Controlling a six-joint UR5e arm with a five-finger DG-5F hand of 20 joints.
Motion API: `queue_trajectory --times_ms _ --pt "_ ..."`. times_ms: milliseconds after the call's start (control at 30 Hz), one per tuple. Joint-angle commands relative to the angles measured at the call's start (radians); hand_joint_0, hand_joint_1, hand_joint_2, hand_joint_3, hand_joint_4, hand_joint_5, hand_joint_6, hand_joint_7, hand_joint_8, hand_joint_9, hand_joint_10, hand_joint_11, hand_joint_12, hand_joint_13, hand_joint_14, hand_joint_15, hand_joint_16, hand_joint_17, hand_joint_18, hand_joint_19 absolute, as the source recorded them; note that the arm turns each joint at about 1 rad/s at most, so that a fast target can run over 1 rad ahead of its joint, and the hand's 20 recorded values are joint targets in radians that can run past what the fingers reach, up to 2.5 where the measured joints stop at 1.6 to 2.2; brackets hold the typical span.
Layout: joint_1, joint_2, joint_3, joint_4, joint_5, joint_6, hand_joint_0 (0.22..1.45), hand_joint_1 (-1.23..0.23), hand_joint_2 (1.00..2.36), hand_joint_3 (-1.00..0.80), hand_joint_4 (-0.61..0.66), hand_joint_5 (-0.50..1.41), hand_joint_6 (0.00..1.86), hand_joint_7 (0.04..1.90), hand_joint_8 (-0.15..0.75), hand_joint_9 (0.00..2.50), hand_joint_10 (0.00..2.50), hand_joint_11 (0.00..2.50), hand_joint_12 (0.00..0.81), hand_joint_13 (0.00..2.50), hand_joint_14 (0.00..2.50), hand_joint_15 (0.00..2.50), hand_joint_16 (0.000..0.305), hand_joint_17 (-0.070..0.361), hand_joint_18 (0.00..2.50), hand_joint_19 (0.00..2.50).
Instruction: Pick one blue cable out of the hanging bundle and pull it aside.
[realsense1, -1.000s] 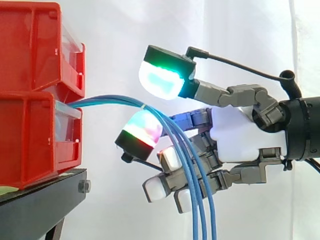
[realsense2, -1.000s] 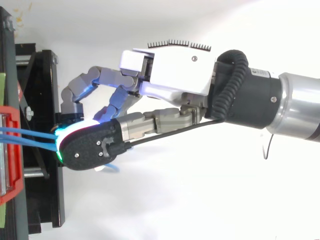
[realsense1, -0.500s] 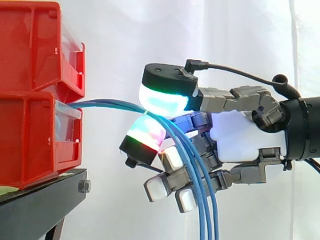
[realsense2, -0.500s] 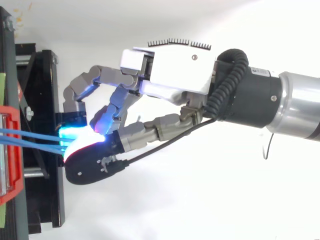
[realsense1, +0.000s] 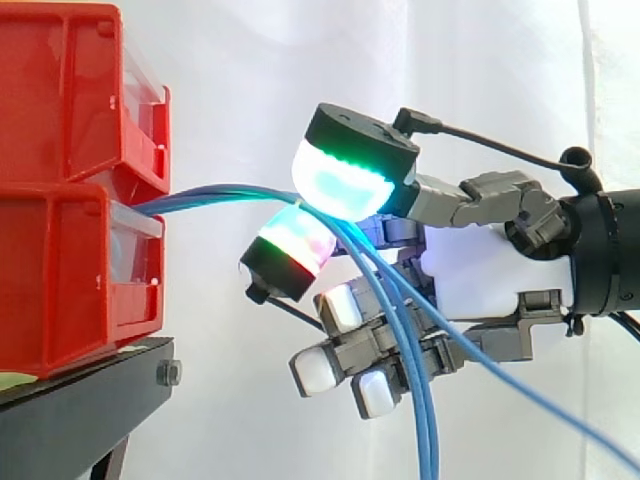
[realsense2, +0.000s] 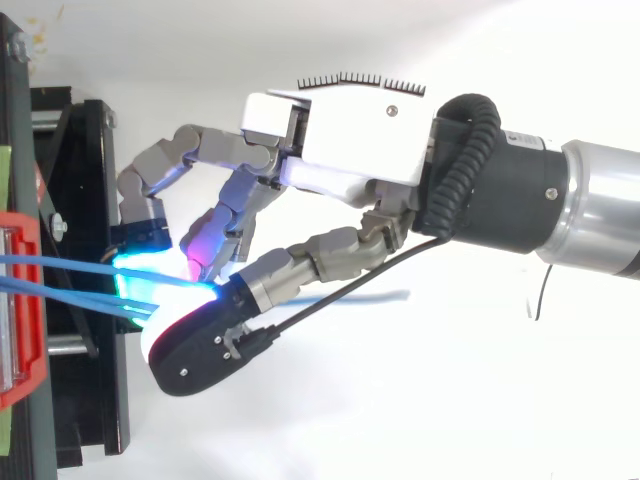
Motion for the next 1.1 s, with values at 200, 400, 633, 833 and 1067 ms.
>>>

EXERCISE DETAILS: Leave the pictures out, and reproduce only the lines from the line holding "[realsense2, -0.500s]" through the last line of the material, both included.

WRITTEN REPLY:
[realsense2, -0.500s] 
[realsense1, +0.000s] 
[realsense2, +0.000s] 
Motion for the next 1.1 s, with values at 200, 400, 633, 833 and 1067 ms.
>>>

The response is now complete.